* WHAT YOU HAVE TO DO *
Reproduce every line in the material below that holds "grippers".

* PROVIDED MATERIAL *
-*-
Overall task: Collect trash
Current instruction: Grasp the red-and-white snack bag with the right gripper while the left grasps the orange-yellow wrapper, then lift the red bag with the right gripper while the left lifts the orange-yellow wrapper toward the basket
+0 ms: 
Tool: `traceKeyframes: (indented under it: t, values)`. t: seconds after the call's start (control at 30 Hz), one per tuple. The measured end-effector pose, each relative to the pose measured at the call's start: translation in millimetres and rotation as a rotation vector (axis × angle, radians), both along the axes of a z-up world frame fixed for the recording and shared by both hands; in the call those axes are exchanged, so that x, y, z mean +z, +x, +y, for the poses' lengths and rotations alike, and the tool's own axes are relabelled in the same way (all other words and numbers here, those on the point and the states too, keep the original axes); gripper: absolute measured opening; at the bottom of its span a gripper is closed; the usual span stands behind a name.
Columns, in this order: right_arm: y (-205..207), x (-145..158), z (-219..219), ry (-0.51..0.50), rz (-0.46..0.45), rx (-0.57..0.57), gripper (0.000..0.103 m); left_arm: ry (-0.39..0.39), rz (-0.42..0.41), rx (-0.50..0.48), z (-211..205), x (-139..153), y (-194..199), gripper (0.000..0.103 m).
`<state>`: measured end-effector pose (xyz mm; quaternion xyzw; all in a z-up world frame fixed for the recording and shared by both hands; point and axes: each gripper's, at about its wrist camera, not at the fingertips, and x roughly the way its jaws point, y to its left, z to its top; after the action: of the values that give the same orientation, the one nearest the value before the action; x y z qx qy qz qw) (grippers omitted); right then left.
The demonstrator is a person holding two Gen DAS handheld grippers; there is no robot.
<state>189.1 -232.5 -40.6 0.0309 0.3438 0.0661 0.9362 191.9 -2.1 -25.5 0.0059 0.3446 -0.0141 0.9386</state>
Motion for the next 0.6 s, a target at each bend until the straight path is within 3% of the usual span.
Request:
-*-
* TASK SOLUTION *
`<state>`: measured end-effector pose (xyz mm; quaternion xyzw; all in a z-up world frame fixed for the recording and shared by both hands; point and axes: each gripper's, at about its wrist camera, not at the fingertips, and x roughly the way its jaws point, y to its left, z to its top; after the action: of the values that give the same orientation, the one nearest the value before the action; x y z qx qy qz qw) (grippers omitted); right then left.
The demonstrator is a person holding two Gen DAS handheld grippers; there is no robot.

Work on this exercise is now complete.